Return, unchanged, every line starting at the one with "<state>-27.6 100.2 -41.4" and running through the last line of the material below, with nothing else added.

══════════════════════════════

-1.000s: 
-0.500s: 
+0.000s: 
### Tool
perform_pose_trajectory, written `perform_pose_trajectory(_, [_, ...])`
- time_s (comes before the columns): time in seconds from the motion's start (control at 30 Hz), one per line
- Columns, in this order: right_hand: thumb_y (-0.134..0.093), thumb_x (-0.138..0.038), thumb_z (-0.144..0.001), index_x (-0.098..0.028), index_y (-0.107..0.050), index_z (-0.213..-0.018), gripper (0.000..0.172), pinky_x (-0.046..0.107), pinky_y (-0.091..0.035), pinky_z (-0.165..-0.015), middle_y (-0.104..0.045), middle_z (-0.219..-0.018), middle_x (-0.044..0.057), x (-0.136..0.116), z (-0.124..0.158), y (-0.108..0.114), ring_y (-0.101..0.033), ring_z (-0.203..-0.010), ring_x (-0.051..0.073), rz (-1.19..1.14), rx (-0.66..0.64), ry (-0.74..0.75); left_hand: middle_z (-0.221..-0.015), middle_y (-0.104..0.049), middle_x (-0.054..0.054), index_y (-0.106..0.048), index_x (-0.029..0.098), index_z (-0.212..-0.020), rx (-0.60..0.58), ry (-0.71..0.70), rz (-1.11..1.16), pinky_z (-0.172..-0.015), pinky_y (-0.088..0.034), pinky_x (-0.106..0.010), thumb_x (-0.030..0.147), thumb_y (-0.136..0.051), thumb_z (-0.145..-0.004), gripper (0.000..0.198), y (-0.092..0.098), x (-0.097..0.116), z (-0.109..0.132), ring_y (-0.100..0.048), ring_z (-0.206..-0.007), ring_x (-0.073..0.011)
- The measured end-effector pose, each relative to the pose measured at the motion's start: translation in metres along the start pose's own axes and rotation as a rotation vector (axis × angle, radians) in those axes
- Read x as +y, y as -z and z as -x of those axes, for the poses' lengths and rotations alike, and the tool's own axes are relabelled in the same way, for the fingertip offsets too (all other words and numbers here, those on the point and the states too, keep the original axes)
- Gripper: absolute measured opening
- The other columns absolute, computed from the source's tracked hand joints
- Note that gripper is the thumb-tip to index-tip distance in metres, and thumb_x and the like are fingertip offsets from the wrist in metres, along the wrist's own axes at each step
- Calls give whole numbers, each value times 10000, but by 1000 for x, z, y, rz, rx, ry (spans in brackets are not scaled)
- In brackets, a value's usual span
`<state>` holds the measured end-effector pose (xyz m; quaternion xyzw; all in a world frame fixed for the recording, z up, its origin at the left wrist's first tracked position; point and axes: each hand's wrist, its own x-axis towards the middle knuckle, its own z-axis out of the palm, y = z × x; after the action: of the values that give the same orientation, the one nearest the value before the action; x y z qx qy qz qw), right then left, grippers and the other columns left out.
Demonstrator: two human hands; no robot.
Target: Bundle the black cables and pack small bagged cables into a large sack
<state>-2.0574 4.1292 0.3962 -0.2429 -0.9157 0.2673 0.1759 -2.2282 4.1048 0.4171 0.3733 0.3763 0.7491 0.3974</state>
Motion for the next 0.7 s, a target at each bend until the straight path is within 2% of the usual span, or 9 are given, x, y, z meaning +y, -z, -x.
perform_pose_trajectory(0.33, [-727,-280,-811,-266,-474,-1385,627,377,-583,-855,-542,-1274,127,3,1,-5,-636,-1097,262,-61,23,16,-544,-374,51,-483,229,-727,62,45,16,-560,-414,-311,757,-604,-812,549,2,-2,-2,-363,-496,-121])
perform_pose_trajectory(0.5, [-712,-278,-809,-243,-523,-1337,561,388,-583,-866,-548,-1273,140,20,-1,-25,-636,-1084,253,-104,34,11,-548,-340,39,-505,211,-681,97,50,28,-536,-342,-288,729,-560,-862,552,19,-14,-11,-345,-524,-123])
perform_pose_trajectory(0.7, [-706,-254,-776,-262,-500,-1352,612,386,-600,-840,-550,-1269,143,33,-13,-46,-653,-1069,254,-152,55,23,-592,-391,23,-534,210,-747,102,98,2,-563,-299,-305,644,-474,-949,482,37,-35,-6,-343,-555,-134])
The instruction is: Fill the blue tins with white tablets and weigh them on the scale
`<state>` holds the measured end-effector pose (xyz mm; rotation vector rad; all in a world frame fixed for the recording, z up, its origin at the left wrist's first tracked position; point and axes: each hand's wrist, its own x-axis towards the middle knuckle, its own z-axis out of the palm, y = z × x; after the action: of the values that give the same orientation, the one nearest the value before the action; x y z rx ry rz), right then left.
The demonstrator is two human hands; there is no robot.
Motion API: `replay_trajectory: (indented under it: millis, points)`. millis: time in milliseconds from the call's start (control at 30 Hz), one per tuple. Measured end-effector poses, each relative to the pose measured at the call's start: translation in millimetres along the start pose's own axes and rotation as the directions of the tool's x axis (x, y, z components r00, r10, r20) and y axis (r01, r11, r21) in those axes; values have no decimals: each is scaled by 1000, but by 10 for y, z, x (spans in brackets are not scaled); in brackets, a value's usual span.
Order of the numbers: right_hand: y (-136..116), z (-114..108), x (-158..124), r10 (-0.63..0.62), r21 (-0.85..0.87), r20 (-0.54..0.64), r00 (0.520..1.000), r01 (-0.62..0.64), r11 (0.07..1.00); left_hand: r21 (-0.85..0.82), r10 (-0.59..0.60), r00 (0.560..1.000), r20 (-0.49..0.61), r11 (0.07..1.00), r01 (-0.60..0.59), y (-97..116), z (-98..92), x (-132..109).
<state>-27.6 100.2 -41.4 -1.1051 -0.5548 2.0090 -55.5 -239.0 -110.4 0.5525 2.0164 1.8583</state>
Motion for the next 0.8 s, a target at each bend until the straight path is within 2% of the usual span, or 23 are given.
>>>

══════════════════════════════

- _RESULT OF THIS TASK_
<state>-27.6 100.2 -41.4 -1.1051 -0.5548 2.0090 -55.5 -239.0 -110.4 0.5525 2.0164 1.8583</state>
Motion for the next 0.8 s, a target at each bend until the straight path is within 2% of the usual span, or 23 are given.
>>>

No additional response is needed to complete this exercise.